One thousand six hundred sixty-seven tobacco users were included in this study. There were 60%, 26%, and 9% of tobacco users who were aware of fixed SCCs, aware of mobile SCCs, and visited fixed SCCs, respectively. The likelihood of being aware of SCCs increased among users residing in urban areas (fixed SCCs: OR = 1.88; 95% CI = 1.31–2.68; mobile SCCs: OR = 2.09; CI = 1.37–3.17) while it decreased among those reported self-employed (fixed SCCs: OR = 0.31; CI = 0.17–0.56; mobile SCCs: OR = 0.42; CI = 0.20–0.89). The likelihood of visiting fixed SCCs increased among educated tobacco users aged 25–34 (OR = 5.61; CI = 1.73–18.21) and 35–44 (OR = 4.22; CI = 1.07–16.64) while the odds of visiting SCCs decreased among those who were working in the private sector (OR = 0.26; CI = 0.09–0.73).
The decision to quit smoking must be supported by an effective healthcare system that provides accessible and affordable smoking cessation services.

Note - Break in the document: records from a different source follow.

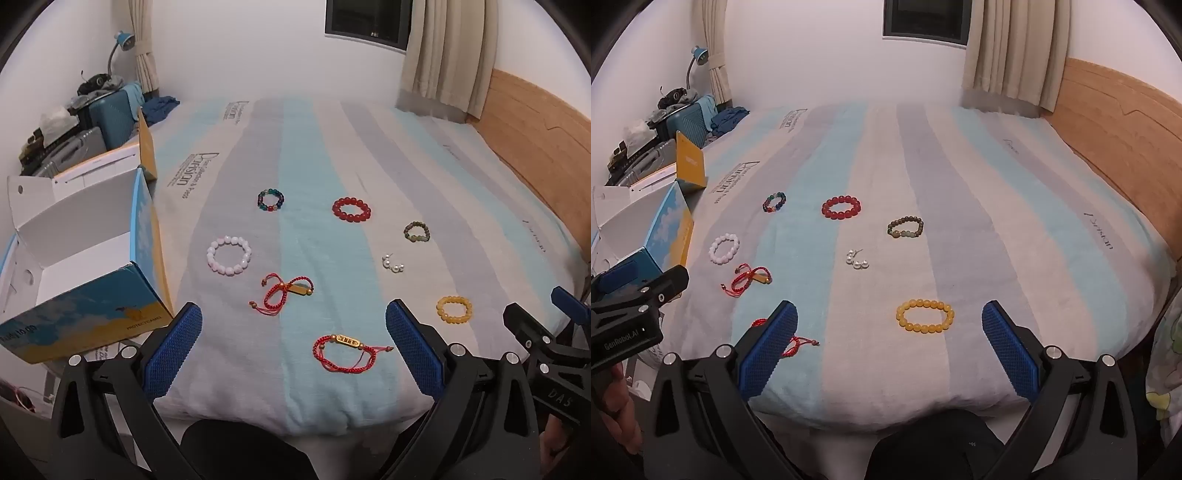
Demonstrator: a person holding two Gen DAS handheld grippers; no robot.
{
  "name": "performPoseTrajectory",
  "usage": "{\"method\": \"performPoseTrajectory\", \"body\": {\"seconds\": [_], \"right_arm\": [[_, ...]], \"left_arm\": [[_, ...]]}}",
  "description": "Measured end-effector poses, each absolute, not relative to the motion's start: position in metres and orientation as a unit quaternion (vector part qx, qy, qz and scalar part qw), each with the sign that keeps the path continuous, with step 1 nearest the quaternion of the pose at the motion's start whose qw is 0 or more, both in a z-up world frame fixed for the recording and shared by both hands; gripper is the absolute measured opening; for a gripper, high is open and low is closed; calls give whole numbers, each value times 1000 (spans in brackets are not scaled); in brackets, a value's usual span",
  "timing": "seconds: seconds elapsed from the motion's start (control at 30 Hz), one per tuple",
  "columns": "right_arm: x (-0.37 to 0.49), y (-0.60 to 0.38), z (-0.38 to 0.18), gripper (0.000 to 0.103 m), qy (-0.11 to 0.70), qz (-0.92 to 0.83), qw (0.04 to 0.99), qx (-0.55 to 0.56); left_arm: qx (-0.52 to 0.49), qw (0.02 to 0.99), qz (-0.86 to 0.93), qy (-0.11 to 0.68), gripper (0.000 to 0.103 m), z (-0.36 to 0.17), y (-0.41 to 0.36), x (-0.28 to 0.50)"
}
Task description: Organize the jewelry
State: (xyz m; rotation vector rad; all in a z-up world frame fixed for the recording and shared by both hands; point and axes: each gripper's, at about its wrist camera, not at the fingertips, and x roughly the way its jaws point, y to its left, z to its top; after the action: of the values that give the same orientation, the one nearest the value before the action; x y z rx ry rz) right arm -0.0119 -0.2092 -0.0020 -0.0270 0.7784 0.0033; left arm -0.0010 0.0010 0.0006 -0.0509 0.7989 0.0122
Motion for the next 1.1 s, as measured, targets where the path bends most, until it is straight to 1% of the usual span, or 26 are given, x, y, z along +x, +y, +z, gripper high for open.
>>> {"method": "performPoseTrajectory", "body": {"seconds": [1.1], "right_arm": [[-16, -204, 3, 96, 382, 2, 924, 1]], "left_arm": [[-13, 920, 4, 392, 97, -3, -1, -7]]}}
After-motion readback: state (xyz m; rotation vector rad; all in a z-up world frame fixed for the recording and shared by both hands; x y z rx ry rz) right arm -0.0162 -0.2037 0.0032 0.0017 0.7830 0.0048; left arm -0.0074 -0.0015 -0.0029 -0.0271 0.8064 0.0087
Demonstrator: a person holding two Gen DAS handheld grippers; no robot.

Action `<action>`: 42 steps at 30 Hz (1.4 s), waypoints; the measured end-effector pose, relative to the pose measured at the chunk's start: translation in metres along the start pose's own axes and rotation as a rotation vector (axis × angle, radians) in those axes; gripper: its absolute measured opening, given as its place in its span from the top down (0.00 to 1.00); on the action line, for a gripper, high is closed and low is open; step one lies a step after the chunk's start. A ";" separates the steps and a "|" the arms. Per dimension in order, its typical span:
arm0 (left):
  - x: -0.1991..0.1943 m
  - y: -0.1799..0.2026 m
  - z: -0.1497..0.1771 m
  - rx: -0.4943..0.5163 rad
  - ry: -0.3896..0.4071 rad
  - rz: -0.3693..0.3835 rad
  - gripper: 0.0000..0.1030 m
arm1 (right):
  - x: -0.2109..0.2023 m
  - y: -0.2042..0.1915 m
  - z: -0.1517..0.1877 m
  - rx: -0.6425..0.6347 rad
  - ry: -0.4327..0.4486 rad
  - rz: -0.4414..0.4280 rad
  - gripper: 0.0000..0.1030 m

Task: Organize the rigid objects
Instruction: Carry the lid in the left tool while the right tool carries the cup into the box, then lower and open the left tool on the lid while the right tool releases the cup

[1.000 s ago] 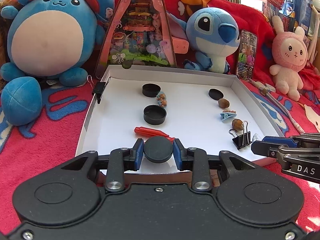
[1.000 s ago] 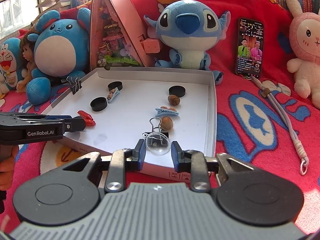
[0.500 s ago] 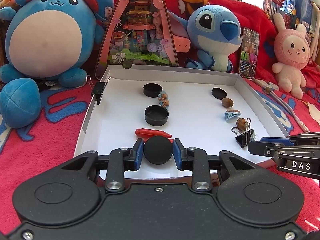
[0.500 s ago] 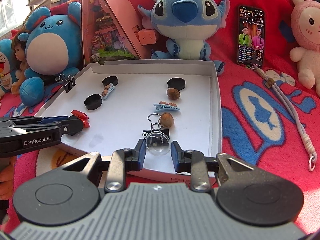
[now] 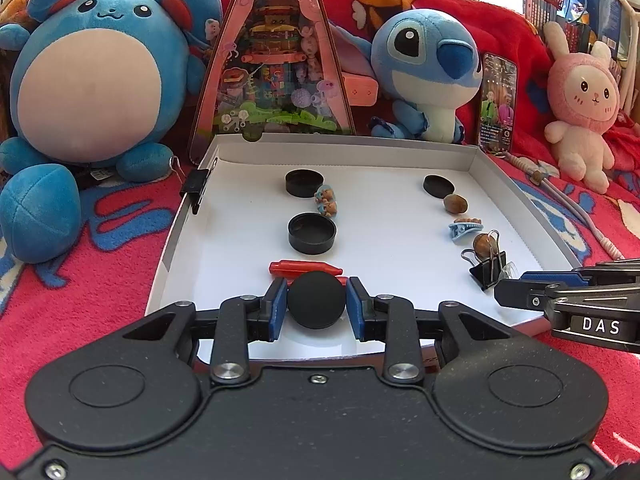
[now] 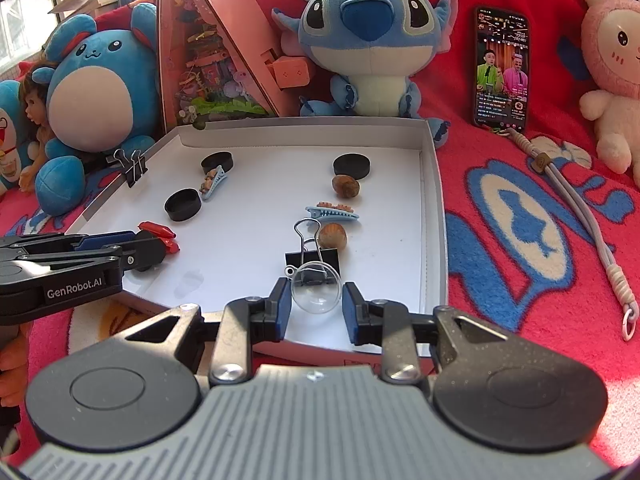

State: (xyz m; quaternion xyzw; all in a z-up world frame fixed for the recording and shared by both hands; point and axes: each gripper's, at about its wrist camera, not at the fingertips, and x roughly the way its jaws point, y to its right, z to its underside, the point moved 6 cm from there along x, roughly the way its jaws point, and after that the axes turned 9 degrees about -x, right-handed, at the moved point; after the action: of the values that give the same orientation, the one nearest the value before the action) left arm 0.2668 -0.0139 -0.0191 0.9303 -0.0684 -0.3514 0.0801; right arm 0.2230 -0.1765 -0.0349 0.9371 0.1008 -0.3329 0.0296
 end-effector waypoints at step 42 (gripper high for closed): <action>-0.037 0.006 0.006 0.022 0.078 0.000 0.24 | -0.026 -0.006 0.003 0.012 0.077 0.037 0.22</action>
State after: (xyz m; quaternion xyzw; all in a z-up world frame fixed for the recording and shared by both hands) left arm 0.2345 -0.0134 0.0017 0.9441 -0.0689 -0.3141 0.0723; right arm 0.1997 -0.1752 -0.0208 0.9510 0.0827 -0.2966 0.0262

Knowing the factors that influence the awareness and utilization of SCCs would help policymakers dedicate efforts targeting those who desire to quit smoking yet face limitations in using SCCs.
Tobacco use is a significant public health concern and a leading cause of premature death worldwide. Millions of people die annually due to the direct use of tobacco products and exposure to secondhand smoke . Tobacco use is a significant risk factor for numerous chronic health disorders, including lung cancer, chronic obstructive pulmonary disease, cardiovascular diseases, and peripheral vascular disease . The estimated global economic cost of tobacco use is $US 1.85 trillion . In Saudi Arabia, the direct and indirect costs of smoking and secondhand smoke exposure were estimated at $17.20 billion in 2016 . The recent Saudi national survey shows that the prevalence has continued to increase. As of 2019, the overall prevalence of tobacco use among those aged > 15 was 24% . The patterns of tobacco use include conventional cigarettes, smokeless products, waterpipes (also called hookah or shisha), heated tobacco products (HTPs), and electronic cigarettes (e-cigarettes) .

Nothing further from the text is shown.